Feminicídio de Vanessa expõe falhas que vão da falta de efetivo policial à lei de execução penal

O feminicídio que vitimou a jornalista Vanessa Ricarte, de 42 anos, morta a facadas na quarta-feira (12) em sua casa em Campo Grande, expõe falhas que vão da falta de efetivo policial na Deam (Delegacia Especializada de Atendimento à Mulher) a uma lei de execução penal antiquada e ainda aplicada em casos que visam ao bem-estar da mulher no Brasil.

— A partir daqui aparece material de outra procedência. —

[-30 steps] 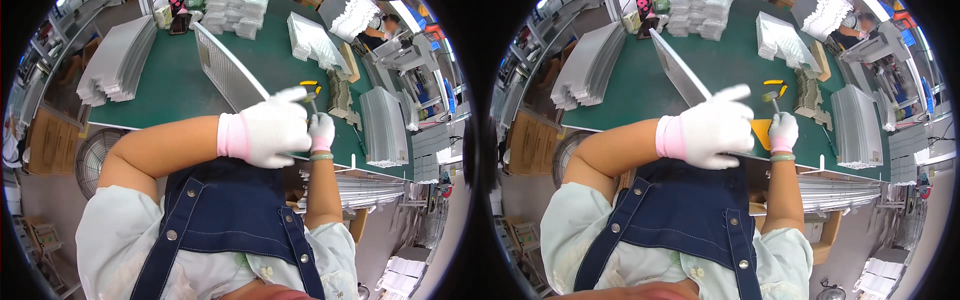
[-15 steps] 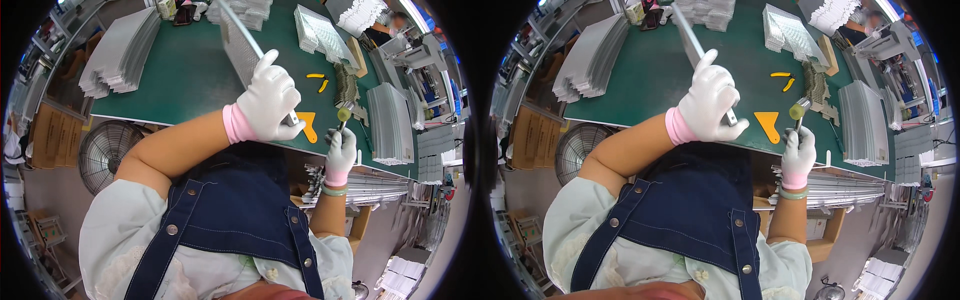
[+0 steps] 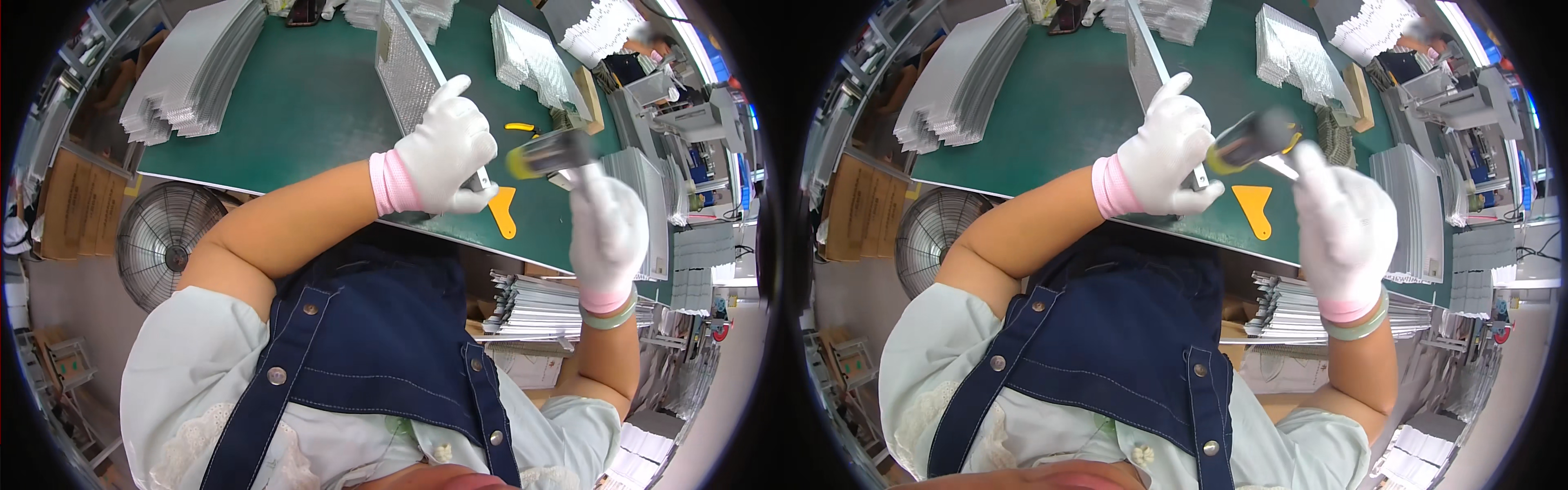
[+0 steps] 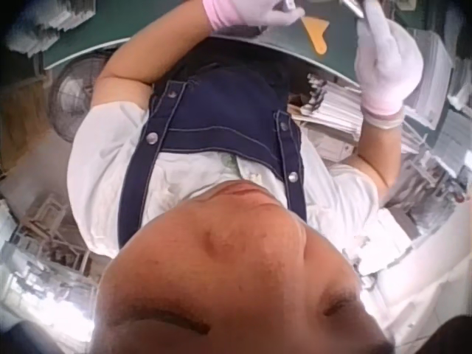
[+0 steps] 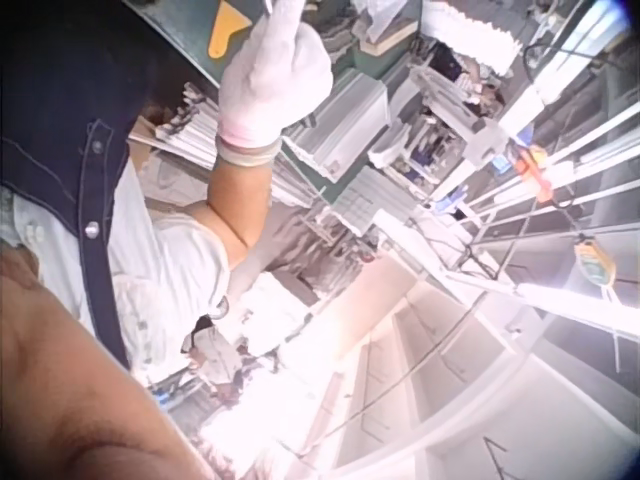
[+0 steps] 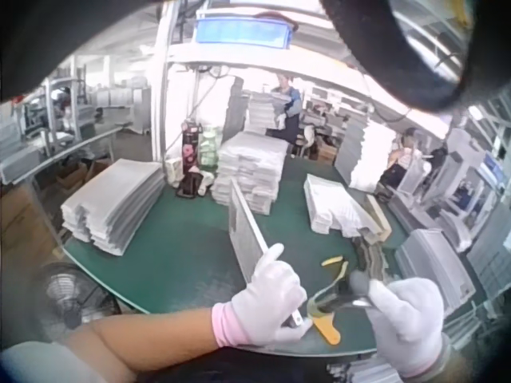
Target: The person assembles air filters by placing a mesh screen into a white frame, securing it with a metal strip, and using a handheld stapler to fasten the edges. The person repeats this process for multiple units, stacking the finished filters on the table.
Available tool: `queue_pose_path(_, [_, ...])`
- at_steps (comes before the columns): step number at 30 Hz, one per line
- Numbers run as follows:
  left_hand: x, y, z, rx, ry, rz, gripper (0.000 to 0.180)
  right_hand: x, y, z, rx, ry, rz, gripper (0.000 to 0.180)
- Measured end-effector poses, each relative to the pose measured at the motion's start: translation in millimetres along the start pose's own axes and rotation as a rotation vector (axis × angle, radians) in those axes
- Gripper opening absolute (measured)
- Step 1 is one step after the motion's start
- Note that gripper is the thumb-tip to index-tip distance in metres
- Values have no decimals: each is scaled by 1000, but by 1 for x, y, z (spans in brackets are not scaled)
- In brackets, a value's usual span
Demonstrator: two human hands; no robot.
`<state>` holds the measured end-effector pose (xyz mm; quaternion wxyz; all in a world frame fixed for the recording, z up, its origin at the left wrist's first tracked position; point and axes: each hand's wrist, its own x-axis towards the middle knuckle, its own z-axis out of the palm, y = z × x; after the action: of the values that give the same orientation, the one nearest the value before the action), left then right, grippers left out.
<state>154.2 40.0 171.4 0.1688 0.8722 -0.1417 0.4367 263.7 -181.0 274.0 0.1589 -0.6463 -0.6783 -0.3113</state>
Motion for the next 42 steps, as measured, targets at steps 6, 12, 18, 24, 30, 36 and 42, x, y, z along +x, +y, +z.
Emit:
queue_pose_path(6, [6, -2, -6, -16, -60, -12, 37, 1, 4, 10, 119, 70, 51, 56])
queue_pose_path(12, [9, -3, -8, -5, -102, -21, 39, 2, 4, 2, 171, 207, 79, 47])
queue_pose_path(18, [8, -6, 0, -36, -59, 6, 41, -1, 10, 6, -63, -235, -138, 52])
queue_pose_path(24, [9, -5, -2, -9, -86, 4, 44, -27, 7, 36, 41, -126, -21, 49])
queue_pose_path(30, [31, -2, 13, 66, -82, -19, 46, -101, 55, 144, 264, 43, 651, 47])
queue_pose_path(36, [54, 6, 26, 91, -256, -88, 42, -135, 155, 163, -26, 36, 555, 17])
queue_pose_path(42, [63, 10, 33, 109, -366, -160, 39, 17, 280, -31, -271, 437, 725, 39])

✅ Clique aqui para seguir o Jornal Midiamax no Instagram
Isso porque a jornalista esteve na delegacia durante a madrugada para registrar boletim de ocorrência contra o ex-companheiro Caio do Nascimento Pereira. Saiu de lá com a medida protetiva, mas o músico não foi notificado a tempo.
O que aconteceu neste intervalo tão curto passa por uma séria de fatores, que implicam em ações do judiciário, da polícia e dos políticos.

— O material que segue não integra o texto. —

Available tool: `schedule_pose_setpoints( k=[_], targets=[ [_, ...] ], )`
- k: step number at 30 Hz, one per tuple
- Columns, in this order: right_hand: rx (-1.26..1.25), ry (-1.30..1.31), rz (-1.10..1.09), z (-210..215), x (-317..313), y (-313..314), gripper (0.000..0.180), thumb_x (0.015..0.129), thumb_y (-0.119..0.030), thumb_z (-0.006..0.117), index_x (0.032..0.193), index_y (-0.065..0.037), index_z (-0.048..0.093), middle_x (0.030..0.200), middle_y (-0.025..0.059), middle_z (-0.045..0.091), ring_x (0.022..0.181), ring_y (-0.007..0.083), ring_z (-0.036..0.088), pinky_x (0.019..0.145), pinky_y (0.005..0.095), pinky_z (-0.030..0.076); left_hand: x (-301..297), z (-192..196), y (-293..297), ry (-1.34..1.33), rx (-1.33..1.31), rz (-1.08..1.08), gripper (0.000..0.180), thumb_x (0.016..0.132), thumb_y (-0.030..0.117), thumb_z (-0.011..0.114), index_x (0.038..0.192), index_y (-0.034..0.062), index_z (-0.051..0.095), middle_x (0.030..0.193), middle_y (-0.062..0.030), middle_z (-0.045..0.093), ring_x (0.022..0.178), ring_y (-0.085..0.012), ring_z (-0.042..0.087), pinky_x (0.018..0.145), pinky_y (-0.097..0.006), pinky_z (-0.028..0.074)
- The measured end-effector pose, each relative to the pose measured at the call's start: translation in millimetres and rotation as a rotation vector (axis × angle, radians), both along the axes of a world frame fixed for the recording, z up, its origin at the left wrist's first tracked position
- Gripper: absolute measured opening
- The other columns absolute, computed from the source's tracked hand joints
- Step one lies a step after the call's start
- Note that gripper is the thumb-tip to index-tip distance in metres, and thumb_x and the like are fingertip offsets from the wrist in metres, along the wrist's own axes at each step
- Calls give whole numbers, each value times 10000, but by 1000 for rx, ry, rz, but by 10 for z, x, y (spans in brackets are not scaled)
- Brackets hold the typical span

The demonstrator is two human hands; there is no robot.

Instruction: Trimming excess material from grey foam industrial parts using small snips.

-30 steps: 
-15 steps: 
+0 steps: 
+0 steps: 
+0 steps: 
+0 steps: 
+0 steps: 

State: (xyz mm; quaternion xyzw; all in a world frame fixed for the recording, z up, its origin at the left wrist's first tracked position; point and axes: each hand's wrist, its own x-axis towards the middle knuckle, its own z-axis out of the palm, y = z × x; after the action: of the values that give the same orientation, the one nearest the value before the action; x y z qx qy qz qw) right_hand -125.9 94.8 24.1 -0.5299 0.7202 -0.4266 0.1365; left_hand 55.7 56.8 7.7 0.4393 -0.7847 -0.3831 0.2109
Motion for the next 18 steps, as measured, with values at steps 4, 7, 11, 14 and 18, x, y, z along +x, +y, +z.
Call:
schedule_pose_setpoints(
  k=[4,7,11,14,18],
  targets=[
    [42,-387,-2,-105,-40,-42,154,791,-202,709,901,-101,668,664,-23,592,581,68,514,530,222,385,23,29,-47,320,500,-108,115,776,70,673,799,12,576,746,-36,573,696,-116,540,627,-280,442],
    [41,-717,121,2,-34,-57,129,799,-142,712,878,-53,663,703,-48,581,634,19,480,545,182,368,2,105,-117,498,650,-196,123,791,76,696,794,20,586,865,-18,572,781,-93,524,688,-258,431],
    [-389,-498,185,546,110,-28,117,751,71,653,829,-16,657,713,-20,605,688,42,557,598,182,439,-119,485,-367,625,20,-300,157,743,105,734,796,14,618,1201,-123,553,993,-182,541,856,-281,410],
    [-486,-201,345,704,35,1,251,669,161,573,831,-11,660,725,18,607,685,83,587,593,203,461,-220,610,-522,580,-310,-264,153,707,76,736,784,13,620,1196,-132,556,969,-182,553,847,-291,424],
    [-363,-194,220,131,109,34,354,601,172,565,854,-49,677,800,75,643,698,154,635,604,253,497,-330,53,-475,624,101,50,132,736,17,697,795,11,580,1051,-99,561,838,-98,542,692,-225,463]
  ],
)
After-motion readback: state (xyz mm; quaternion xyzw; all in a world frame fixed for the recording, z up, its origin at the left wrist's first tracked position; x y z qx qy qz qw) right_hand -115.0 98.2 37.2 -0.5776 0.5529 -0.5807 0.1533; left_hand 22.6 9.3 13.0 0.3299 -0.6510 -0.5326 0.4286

Vanessa deveria, por lei, ser obrigada a sair da Casa da Mulher Brasileira sob escolta policial para voltar à casa dela? O músico deveria ter sido intimado imediatamente por um oficial de Justiça sobre a medida protetiva? Esses fatores teriam salvado a vida de Vanessa?
Na medida protetiva, casal já está no ápice da violência
Para a desembargadora Jaceguara Dantas, titular da Coordenadoria Estadual da Mulher em Situação de Violência Doméstica e Familiar do TJMS (Tribunal de Justiça de Mato Grosso do Sul), é preciso cuidado ao apontar esses fatores como determinantes.

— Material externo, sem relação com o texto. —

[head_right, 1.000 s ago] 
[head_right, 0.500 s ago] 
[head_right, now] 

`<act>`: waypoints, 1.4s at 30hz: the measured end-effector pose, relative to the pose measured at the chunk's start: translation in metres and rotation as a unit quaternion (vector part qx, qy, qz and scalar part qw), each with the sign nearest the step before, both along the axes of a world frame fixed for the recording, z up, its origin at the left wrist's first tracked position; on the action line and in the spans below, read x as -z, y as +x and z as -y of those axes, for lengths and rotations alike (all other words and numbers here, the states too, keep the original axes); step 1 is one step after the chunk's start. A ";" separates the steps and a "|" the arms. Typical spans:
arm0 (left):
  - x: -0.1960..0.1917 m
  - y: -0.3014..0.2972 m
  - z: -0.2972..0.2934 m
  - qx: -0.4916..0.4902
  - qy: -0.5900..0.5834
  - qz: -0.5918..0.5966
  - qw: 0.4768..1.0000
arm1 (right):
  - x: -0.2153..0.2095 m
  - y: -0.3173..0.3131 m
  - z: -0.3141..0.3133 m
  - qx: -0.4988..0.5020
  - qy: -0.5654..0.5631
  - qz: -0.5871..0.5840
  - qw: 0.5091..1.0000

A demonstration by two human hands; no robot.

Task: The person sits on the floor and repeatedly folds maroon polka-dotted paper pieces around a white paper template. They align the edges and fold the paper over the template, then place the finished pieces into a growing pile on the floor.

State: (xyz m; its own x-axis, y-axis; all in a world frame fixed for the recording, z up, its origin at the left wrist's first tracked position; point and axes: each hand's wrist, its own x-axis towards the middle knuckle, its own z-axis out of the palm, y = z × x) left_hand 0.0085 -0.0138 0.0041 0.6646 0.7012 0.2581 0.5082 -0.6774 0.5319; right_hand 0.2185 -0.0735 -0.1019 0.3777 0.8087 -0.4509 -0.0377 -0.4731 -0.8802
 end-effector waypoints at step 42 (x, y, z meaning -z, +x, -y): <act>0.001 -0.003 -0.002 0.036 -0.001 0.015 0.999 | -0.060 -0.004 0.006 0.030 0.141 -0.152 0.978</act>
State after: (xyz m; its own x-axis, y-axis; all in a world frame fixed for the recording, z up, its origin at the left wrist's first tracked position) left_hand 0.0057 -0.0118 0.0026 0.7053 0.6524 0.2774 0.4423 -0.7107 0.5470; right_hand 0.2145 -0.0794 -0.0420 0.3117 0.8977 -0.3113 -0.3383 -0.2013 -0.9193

“A sociedade não pode perder o foco de que o assassino e responsável pela morte de Vanessa é o então companheiro dela, e não nenhuma atitude que ela tenha ou não tomado como, por exemplo, não ter optado por escolta policial. Outra questão é que uma escolta policial não pode ser obrigada, nesses casos”, pontua.
Jaceguara afirma que por mais esforços que todo o poder público faça, não é possível solucionar o problema da violência contra a mulher apenas com a força repressiva, como a policial. “A medida protetiva é o ápice já da violência. Nós precisamos tratar o antes, evitar que isso aconteça. É o problema da prevenção, uma responsabilidade que não é só do judiciário e da segurança pública, mas de todos”, diz.
Nesta sexta-feira, uma reunião será realizada a fim de tentar diminuir os gargalos da segurança pública e rede de apoio. “Nós vamos nos reunir para discutir o que pode ser feito para melhorar o sistema dentro dos equipamentos e ferramentas que já temos, com o efetivo que já temos. Porque melhorar o aparelhamento público é uma discussão que demanda dinheiro e tempo para se implementar e o problema é urgente. Então, o que podemos fazer para melhorar já agora e depois, ainda mais, nessa estrutura? É isso que vamos discutir”, finaliza.
Vítimas relatam demora
Vale lembrar que Caio já acumulava 11 passagens por violência doméstica antes do feminicídio contra a jornalista, além de crime de extorsão.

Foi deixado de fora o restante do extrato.